アルゼンチンつれづれ(168) 1992年11月号

由野ボストン大学

 ロサンゼルス行きと何度も日付けを決めてはみたけれど、その都度キャンセルした。飛行機に乗れない。外国へも行かれない。何もかも拒絶してしまうような……。あんなに長い間何でもなくこなしてこられたことに、今ドカンと行き当っている。
 日本へ来たきりもう四ヵ月近く。ちょっと壊れてしまっている私のところへ、ボストンでの大学生活が順調に始まったことを、由野が国際電話してくる。
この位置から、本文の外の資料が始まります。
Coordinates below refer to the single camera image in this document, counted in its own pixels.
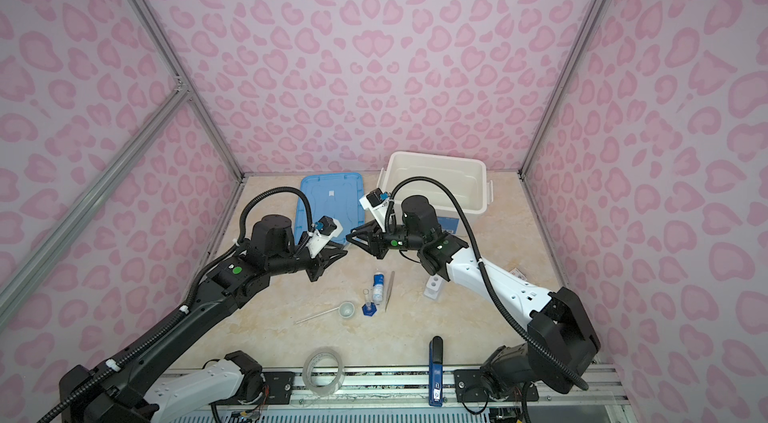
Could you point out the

 「寮の部屋が、スイスの時と比べるととても大きいよ。さすがアメリカだね。ルームメイトは偶然日本の子なの。だから部屋の中は気楽に日本というわけ」 「もちろんコンピューターが主だけれど、今度新しく中国語をとることにした。中国語の友達が大勢いるから、きっとすぐ話せるようになると思う」
 「フランス語は、スイスに行って良かった。アメリカで習うフランス語は、やっぱり外国人が話すフランス語ってことがわかるの」 「気が向いたら、ボストンに来てね」
 私の知らない所、知らない事、由野にとっても未知のはずの所で、何のためらいもなく始められ、かつ楽しんでしまうように育ってくれたことに感謝するばかり。
 ロサンゼルスの玉由からは、「今、やっと大学を始めてみて、勉強をするのは精神的にとても落着けることだってわかった。たちまちストレートAもらっちやった。自分のぺースで勉強したり、自分がこんな風になりたいって思うように自分を作っているところなの。一人で考え、一人で実行するのが気に入ったよ。お母さんも自分の生きたいとおりにするといいよ。もう玉由は大丈夫だから」
 正常な常識で計れぱ、私の二人の子供が完全に、自分で考え、自分で行動出来るようになった……とは断言できはしない。このあぶなっかしい年齢を、彼女達にまかせてしまう無謀を思うけれど、彼女等を、もう私の小さな範囲にとどめておくわけにはいかない。私の生きてきた心、私の子供として生まれてきたいきさつは、しっかり話したつもりだし、「私」については、もう話し終えたような気がする。これからは、教える、育てる……のではなく、一番身近な人間同士として付き合ってゆけばいい。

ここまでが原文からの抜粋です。